Para te responder vou comentar resumidamente uma performance - “Ações Cariocas” - que realizei faz pouco tempo no Largo da Carioca [uma das praças mais movimentadas do Centro do Rio de Janeiro]. Para realizar a primeira “Ação Carioca”, levo para o Largo duas cadeiras da cozinha da minha casa, um bloco formato A2 e uma caneta pilot. Quando chego no local escolhido do Largo, tiro o sapato, coloco uma cadeira diante da outra, escrevo no bloco “converso sobre qualquer assunto”, levanto o cartaz e espero. No primeiro dia não fazia idéia do que iria acontecer. Minha motivação era muito clara: dialogar com meus concidadãos, tentar recuperar meu interesse e amor pela cidade onde cresci e que, por conta da corrupção política e da truculência criminosa, tornou-se uma violenta cultura do medo. Para reagir contra minha prostração e frustração resolvi ir para a rua, conversar com quem quisesse conversar comigo, criar uma performance em que a receptividade fosse a chave dramatúrgica. Fato é que, logo depois de erguer o cartaz, quase imediatamente depois, uma pessoa sentou-se comigo. E assim sucessivamente. Várias pessoas, todo tipo de gente, tantas conversas e assuntos que precisaria de páginas e páginas para descrever. No final de cada dia - permanecia cerca de quatro horas na rua e por vezes mais de uma hora com cada pessoa - estava eufórica, totalmente eletrizada, não exatamente pela ocupação de um espaço, mas pela abertura de uma dimensão, uma dimensão performativa; energizada pelo reencontro com a cidade e com a minha própria cidadania; energizada por podermos criar juntos, através do diálogo, e na medida de nossas micro-percepções e micro-políticas, novas possibilidades para nós, a arte e a cidade.

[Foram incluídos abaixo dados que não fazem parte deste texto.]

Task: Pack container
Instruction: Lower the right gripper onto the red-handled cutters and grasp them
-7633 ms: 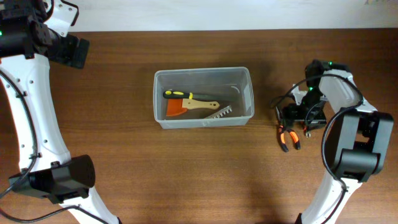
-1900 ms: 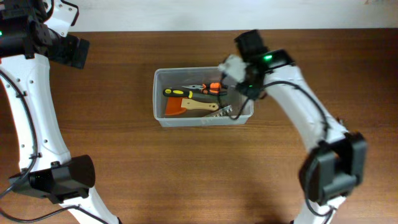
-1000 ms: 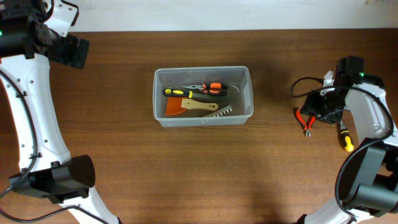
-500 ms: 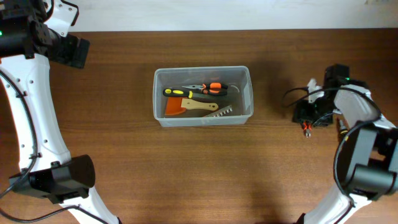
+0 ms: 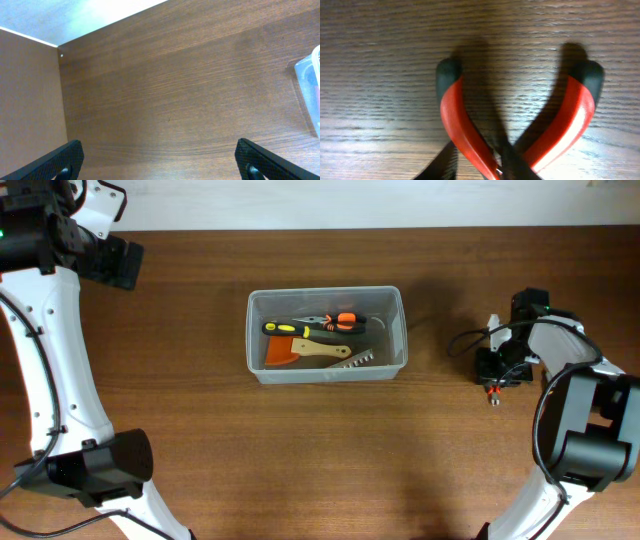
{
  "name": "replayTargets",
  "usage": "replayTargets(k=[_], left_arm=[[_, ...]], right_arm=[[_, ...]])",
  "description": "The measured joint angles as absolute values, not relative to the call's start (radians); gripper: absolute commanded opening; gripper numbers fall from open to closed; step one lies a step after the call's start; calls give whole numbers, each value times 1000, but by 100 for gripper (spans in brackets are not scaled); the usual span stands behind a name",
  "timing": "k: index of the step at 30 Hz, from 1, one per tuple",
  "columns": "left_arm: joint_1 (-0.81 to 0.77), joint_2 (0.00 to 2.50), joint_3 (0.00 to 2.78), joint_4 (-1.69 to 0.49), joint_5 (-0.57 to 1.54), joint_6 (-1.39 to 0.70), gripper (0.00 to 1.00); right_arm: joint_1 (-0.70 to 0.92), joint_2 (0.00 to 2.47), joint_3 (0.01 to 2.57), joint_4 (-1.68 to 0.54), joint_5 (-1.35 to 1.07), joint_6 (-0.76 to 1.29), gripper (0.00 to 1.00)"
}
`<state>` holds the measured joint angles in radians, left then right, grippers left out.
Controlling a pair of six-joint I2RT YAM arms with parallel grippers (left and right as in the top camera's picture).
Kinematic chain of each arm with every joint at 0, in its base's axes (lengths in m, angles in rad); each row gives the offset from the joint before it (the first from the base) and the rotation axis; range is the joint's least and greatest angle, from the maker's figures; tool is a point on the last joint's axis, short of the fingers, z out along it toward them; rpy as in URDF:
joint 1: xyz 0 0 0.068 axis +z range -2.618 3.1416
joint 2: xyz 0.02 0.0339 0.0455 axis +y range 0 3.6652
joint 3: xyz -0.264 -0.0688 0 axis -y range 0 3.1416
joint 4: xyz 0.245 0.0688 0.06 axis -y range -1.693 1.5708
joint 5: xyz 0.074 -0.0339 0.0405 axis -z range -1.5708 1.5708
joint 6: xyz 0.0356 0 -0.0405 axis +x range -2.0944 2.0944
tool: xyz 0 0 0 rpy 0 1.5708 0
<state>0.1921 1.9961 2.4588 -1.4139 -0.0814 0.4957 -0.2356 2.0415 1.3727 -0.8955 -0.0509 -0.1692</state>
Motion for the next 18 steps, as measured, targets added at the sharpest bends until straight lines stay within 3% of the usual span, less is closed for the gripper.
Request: replayTargets(k=[6, 13, 18], left_arm=[[192, 1996, 2459, -1414, -82, 496, 99], [192, 1996, 2459, -1414, -82, 496, 99], [192, 1996, 2459, -1414, -82, 496, 99]], right_arm=[[-214, 2043, 1374, -893, 21, -134, 4], [-208, 2069, 1434, -1003, 30, -74, 4], [-206, 2087, 1625, -1199, -2, -57, 4]])
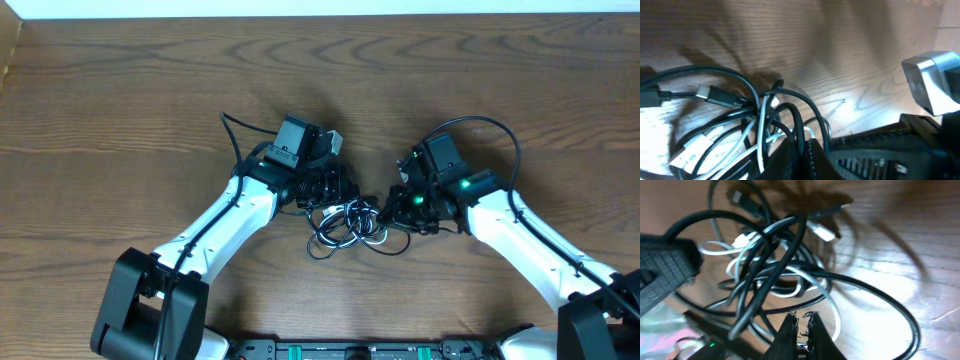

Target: Untangle cables

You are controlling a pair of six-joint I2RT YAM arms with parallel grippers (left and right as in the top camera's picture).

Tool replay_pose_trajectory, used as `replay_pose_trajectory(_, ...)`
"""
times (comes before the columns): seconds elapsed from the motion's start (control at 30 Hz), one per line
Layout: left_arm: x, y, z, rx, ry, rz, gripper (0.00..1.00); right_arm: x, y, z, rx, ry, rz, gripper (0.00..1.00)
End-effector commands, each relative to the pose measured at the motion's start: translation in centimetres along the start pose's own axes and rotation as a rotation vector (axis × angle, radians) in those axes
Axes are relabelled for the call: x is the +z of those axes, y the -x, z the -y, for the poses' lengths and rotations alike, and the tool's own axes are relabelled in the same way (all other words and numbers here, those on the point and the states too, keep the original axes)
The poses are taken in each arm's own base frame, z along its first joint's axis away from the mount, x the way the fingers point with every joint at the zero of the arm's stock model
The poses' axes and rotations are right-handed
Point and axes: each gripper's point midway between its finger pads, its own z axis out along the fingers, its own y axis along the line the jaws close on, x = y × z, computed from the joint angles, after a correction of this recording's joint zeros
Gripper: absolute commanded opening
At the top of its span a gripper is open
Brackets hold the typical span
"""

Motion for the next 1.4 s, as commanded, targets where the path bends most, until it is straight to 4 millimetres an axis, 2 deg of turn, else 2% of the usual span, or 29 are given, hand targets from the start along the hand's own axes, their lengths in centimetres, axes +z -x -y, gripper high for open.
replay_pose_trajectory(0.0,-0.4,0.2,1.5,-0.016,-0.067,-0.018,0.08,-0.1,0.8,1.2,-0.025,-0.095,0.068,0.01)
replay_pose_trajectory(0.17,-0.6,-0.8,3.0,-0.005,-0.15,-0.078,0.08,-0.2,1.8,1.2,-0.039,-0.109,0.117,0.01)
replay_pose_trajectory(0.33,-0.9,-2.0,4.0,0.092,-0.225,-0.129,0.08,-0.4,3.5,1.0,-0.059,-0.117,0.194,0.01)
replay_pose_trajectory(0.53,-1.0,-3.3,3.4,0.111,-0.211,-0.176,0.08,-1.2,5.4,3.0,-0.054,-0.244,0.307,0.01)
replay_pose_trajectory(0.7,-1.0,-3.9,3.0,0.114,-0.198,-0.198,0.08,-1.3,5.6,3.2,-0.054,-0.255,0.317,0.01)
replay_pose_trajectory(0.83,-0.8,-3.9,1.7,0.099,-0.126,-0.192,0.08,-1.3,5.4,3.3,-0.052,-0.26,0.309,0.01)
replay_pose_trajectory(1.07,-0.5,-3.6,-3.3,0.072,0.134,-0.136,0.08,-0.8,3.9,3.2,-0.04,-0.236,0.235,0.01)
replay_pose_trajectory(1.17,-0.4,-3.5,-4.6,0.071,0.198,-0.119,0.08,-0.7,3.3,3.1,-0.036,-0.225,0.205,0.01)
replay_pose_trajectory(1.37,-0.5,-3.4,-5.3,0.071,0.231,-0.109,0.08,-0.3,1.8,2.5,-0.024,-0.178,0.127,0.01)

Falando sobre o conteúdo do módulo ´Dança e Performance´, existe uma aproximação maior entre performance e dança do que em relação a outras manifestações artísticas? Como o conceito de performance se insere no panorama da dança contemporânea?

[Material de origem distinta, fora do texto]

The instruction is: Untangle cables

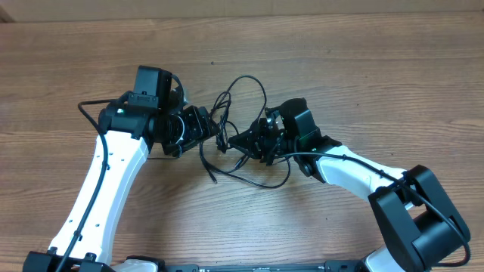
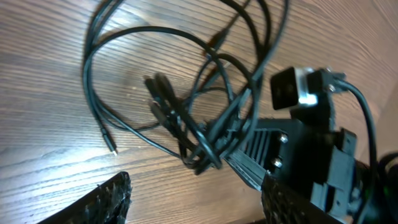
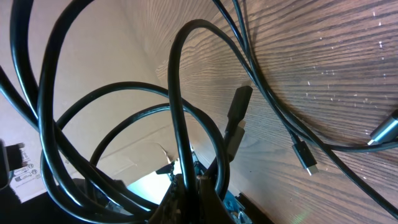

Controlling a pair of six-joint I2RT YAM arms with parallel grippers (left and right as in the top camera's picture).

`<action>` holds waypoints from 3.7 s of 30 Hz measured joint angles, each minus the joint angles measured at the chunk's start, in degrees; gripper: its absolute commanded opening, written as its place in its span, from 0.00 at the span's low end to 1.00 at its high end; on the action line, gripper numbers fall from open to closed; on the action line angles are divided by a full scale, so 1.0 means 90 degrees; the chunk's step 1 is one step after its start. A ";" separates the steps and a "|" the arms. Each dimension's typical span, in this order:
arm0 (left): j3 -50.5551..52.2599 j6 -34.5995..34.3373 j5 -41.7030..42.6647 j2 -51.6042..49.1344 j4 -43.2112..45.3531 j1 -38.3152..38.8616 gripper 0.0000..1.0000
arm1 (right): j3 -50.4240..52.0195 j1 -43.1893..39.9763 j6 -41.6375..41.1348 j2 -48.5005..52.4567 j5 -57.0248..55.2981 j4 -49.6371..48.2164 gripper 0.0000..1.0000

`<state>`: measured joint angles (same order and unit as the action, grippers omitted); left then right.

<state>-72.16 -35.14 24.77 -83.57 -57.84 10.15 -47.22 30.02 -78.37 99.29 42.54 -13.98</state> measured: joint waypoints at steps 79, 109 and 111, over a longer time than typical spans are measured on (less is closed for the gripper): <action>-0.0172 -0.2635 0.2358 -0.0809 -0.0612 -0.2397 0.04 | 0.0000 0.0002 0.0437 0.0000 -0.0279 0.0811 0.04; -0.0192 -0.1807 0.2387 -0.0782 -0.1336 -0.2283 0.04 | 0.0022 -0.0046 0.3531 0.0024 0.1287 -0.3402 0.92; -0.0192 -0.1967 0.2385 -0.0782 -0.1336 -0.2249 0.04 | 0.0022 0.0010 0.3767 0.0024 0.1336 -0.3330 0.89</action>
<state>-73.89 -52.84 46.24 -90.61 -69.87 -10.09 -47.03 30.11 -44.47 99.50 54.57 -43.94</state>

Existe uma aproximação maior apenas na medida em que a dança sempre valorizou o corpo. O que não quer dizer que a dança tenha sempre valorizado um corpo que pensa ou um pensamento sobre criação de corpo e de mundo. Aqui lembro do teórico da dança André Lepecki, de seu trabalho voltado para o desenvolvimento de uma “dança-que-se-pensa”, uma dança capaz de reconhecer e rearticular as forças sociais, políticas e ideológicas que a condicionam. Desde os anos 1960, dançarinos e coreógrafos interessados em repensar as possibilidades da dança vêm se perguntando o quê os move, e não simplesmente como mover-se. Foi numa entrevista com Pina Bausch [bailarina e coreógrafa recém falecida] que li esta articulação esclarecedora. Muitos dos ensaios desde a criação da companhia em Wuppertal nos anos 1970, desenvolviam-se em torno de perguntas que ela fazia aos dançarinos que, para respondê-las, lançavam mãos de todos os seus recursos expressivos (se necessário inclusive a voz e a palavra). Bausch opta por trabalhar com dançarinos mais velhos, opinativos, corpos marcados, etnias diversas, agentes muito diferentes da etérea bailarina clássica. Corpos que, sob a direção de Bausch, absorveram e transformaram as lições de ballet para criar o híbrido “dança-teatro”, movimento que abriu caminho para as atuais pesquisas da dança contemporânea. Seja de maneira consciente ou não, a dança contemporânea é fortemente inspirada pela performance. A dança contemporânea propõe uma revisão radical da definição tradicional de dança - “mover-se ritmicamente acompanhando uma música e, em geral, seguindo uma seqüência de passos”. Em muita dança contemporânea não se encontrará passos, nem música e, talvez, sequer movimento (se compreendido exclusivamente como deslocamento no espaço). Em contrapartida, a materialidade dos corpos, o desvendamento das convenções cênicas, as éticas relacionais e as políticas de identidade serão temas possivelmente evocados através de pesquisas que podem envolver desde lingüística, novas tecnologias e arquitetura até física, biologia e filosofia. Como a performance sugere, não interessa neste momento definir o que é a dança contemporânea, mas perguntar em cada aqui e a cada agora, o que queremos que dança seja. Cada espetáculo será pois uma resposta momentânea para esta questão recorrente.